The wildlife filmmaker had hoped to film more natural bear behaviour, such as fishing, but the young grizzly was too excited by the strange object.
Dave Garshelis, a biology professor at the University of Minnesota and the leader of the state’s bear project told National Geographic:
It’s clear the bear was curious about the cameras. Bears are very curious, especially young bears like this one. Cameras can have a distinct smell and they look obvious in the water. Bears often destroy cameras out of curiosity, which is why we put metal cages around the ones we use to study them.
Garshelis says it’s too hard to tell the sex of the bear from the video, but the filmmaker says it was a female, based on longer observation of the animal.

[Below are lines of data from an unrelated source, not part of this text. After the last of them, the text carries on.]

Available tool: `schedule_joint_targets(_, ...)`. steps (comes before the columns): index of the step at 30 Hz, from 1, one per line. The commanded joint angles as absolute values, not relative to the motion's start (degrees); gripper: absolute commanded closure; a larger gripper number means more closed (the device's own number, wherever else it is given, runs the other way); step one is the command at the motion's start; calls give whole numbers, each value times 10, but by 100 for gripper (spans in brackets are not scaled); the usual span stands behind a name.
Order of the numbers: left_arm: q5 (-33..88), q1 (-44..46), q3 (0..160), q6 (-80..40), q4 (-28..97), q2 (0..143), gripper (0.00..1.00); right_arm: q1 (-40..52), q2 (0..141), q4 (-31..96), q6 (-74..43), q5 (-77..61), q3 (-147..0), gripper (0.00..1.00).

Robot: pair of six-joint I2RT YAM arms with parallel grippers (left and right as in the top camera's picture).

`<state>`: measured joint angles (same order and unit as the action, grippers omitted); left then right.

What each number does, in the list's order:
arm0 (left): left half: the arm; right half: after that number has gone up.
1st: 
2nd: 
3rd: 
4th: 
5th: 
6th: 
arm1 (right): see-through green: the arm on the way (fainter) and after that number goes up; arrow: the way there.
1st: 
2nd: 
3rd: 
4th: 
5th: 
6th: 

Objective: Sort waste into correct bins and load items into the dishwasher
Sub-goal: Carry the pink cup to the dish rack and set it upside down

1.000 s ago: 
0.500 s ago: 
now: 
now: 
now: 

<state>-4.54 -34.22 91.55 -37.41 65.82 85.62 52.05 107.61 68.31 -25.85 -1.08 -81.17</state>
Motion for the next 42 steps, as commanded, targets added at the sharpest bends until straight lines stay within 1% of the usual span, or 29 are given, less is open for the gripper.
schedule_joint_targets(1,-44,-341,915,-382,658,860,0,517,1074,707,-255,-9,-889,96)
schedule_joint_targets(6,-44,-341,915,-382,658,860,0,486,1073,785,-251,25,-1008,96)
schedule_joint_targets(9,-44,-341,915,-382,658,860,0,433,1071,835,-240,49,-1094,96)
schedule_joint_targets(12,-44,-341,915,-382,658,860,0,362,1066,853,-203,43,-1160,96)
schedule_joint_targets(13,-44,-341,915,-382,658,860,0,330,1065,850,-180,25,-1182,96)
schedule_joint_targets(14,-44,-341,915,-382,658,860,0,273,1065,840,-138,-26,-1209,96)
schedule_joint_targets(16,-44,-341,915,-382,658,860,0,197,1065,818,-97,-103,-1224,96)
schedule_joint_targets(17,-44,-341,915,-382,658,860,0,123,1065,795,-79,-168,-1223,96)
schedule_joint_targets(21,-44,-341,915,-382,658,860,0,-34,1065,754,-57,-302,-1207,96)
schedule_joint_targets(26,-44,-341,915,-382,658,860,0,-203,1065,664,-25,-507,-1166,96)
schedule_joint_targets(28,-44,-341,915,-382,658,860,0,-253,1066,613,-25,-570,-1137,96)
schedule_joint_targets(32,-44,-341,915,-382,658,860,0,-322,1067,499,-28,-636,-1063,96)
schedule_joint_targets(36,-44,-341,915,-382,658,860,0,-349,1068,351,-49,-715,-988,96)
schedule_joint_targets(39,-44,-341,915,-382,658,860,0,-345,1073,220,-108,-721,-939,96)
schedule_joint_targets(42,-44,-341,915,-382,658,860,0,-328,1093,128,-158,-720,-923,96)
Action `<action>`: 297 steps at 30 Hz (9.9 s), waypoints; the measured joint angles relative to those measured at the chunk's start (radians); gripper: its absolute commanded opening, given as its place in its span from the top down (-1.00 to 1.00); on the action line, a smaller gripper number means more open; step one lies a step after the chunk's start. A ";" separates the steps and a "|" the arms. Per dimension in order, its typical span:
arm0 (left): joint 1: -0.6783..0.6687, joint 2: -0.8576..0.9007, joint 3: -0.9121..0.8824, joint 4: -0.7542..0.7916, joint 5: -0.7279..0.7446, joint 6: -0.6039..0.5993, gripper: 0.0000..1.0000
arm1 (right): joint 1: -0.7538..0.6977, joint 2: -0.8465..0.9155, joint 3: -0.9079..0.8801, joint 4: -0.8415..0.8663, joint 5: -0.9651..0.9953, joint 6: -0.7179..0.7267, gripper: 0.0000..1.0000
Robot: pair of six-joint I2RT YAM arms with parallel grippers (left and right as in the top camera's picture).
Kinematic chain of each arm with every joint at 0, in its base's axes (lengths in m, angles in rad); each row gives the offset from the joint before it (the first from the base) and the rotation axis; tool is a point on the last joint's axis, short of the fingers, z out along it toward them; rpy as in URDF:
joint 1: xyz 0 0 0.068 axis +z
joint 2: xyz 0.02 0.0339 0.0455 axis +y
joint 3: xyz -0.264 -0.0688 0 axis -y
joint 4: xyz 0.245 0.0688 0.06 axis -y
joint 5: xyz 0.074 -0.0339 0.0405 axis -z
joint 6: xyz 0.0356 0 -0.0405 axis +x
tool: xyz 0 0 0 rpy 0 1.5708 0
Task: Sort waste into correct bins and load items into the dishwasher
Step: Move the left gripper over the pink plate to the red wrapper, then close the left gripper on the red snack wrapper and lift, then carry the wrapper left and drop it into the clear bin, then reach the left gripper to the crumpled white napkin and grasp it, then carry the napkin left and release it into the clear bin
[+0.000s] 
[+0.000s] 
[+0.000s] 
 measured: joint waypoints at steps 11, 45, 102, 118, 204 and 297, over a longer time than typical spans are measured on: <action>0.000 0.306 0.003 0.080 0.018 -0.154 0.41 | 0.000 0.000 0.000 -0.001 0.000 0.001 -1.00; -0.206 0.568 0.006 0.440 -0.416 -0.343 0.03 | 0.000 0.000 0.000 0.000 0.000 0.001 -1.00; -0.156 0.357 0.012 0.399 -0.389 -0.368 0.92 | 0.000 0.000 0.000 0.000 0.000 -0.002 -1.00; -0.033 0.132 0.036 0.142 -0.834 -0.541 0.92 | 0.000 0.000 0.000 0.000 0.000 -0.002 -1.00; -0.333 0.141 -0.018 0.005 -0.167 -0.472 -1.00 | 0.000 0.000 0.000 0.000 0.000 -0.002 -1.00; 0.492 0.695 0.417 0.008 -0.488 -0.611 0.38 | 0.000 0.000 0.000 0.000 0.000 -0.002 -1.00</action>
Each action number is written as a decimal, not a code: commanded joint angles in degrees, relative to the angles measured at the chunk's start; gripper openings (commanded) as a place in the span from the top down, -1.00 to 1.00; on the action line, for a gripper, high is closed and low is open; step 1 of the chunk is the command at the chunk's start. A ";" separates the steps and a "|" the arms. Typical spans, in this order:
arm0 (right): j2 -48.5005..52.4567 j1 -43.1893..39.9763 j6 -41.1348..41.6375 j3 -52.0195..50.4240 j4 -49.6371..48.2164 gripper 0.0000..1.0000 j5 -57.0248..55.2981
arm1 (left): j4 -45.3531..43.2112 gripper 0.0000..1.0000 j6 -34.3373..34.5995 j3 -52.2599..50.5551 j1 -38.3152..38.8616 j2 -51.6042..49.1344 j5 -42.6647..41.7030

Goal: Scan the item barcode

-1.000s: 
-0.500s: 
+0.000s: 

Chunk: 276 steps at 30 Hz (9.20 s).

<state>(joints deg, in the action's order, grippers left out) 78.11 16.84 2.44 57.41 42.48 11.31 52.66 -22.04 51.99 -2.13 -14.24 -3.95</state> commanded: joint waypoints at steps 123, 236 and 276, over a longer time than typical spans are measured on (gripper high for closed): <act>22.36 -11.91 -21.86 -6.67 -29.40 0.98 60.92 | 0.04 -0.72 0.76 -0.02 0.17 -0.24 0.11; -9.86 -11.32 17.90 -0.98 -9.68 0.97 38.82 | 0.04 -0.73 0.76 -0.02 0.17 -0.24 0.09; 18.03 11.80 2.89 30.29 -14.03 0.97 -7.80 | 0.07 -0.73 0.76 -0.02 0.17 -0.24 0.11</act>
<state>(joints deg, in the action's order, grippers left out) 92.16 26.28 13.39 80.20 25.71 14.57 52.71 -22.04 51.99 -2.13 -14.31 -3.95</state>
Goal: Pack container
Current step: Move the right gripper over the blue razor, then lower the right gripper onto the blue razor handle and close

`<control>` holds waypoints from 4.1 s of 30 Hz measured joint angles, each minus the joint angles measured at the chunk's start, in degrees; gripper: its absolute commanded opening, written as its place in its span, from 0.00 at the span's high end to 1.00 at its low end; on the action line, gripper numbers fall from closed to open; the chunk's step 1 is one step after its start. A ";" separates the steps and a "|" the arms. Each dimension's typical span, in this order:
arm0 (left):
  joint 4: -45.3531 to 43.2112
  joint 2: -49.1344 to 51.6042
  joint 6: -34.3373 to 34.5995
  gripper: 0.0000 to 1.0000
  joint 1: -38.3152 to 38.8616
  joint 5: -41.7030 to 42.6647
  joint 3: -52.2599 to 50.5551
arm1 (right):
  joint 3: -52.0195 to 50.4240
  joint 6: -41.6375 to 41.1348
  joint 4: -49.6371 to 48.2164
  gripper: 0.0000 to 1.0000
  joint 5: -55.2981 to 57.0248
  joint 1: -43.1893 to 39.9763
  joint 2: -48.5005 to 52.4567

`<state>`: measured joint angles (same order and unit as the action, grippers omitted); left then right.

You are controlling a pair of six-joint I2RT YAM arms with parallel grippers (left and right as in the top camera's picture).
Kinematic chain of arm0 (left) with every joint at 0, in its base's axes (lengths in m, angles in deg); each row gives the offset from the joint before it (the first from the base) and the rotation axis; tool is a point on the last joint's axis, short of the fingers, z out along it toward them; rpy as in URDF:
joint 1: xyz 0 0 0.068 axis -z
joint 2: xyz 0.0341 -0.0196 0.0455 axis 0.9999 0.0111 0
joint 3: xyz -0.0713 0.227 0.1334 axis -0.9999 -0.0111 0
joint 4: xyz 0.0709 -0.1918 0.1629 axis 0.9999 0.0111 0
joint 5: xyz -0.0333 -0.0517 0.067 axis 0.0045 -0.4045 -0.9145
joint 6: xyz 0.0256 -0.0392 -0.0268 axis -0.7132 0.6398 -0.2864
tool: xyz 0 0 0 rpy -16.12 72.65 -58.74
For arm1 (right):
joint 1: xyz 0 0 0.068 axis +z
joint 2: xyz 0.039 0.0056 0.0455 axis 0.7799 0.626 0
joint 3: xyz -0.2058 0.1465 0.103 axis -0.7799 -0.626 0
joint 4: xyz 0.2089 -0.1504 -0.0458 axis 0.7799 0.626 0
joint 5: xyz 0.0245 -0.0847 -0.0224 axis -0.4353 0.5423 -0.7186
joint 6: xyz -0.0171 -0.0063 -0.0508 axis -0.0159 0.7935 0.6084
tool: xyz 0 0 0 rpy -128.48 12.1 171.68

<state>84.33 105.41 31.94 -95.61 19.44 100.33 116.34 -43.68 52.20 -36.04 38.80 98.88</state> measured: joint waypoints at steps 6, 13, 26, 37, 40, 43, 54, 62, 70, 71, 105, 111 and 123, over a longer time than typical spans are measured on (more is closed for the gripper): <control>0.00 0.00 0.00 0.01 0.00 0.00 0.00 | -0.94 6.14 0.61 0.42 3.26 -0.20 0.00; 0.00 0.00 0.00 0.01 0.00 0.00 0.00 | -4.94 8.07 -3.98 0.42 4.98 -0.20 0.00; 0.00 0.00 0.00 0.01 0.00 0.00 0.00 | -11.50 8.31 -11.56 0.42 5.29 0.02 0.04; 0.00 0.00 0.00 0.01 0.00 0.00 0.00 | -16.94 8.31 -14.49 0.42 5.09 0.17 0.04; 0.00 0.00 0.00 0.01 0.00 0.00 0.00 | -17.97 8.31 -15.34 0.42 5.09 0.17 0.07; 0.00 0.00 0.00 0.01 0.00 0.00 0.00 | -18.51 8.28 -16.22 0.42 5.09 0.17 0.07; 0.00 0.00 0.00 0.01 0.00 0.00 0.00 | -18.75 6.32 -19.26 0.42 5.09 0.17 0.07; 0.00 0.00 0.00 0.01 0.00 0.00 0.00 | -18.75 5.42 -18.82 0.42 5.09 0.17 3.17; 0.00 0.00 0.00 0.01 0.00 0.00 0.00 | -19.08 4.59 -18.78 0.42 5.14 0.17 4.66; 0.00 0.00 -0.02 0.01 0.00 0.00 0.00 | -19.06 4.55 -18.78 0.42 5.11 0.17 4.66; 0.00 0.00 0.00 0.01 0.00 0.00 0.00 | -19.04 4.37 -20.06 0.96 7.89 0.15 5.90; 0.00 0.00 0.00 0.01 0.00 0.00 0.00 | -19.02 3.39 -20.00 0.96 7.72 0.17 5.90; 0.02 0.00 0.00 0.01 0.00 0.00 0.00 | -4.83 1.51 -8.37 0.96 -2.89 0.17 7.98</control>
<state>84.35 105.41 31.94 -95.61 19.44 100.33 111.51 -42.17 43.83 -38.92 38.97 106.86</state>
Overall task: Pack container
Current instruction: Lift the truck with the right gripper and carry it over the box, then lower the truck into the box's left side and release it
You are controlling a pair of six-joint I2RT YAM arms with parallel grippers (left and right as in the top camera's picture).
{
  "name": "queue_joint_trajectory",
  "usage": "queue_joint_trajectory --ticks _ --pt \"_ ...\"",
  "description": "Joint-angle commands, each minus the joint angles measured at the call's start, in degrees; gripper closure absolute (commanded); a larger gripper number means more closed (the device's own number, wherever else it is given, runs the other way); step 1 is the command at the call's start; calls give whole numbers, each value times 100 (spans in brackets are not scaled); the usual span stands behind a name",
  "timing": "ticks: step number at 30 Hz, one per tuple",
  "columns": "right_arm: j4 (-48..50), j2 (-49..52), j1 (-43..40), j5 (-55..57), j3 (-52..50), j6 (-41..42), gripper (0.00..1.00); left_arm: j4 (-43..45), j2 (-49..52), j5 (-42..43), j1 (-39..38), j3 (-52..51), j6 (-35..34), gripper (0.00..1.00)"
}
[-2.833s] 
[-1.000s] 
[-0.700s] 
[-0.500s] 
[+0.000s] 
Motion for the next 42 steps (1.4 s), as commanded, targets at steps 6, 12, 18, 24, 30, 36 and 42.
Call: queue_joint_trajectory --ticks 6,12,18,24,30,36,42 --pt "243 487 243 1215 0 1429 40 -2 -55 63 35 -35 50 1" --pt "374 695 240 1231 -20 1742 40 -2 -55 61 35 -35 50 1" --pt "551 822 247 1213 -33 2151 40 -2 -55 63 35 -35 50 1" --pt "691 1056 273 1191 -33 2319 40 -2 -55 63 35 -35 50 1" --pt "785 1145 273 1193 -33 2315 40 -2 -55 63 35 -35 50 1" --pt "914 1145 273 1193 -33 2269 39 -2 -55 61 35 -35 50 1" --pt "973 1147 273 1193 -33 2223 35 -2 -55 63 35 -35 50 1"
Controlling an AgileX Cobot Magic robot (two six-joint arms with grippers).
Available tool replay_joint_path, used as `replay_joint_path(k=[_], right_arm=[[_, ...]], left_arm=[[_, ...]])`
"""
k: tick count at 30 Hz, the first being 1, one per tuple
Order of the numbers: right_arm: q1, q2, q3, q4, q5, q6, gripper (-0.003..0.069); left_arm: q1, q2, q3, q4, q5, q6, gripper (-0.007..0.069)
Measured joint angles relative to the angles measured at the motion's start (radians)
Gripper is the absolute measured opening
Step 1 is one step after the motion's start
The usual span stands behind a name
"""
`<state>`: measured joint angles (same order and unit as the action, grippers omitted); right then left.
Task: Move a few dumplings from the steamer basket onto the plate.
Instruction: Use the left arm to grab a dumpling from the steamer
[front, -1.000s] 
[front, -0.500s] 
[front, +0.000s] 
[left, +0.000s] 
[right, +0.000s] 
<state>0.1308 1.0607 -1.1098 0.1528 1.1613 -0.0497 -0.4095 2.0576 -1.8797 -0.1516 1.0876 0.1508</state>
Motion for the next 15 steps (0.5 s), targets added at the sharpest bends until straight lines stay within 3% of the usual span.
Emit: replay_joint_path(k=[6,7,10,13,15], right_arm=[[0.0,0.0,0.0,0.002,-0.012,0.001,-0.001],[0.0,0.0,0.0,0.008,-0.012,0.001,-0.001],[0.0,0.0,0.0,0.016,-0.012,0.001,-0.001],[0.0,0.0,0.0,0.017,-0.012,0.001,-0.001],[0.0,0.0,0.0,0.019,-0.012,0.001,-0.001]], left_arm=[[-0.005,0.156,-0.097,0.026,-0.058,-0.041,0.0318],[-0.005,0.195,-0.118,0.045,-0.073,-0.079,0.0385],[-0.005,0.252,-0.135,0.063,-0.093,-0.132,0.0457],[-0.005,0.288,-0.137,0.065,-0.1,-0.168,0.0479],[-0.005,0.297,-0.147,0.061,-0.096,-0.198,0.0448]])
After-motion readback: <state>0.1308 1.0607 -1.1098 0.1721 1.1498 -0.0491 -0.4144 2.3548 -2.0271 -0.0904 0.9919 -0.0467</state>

According to Garshelis, who mainly studies black bears in the Midwest and several species of bears in Asia, Grizzly bears have a robust population and are doing very well in British Columbia. Given WWF’s recent study, concluding that two-thirds of the world’s wildlife could be lost by 2020, this is welcome news.
It’s not all good news for the bear population in the region, though. Bears often appear in the news during the province’s limited hunting season, when animal advocates and hunting advocates square off.
On this issue, Garshelis says:
The hunt is more of a moral, ethical question; it’s not that the population has been impacted.
While grizzly bear tourism is booming in British Columbia, with numerous lodges and tours operating up and down the coast, tourists need to respect the bears and keep their distance. After all, it wasn’t that long ago, that the US Forest Service had to issue a warning to tourists, explaining that they should not take selfies with wild bears!
By using ingenious contraptions, like the dual GoPro raft used to capture this video, we can get closer to nature without disturbing it.
I don’t think [this video] could be construed as harassment in any way. It’s not like it was trying to catch a fish and then was disturbed. It was just curious about the cameras.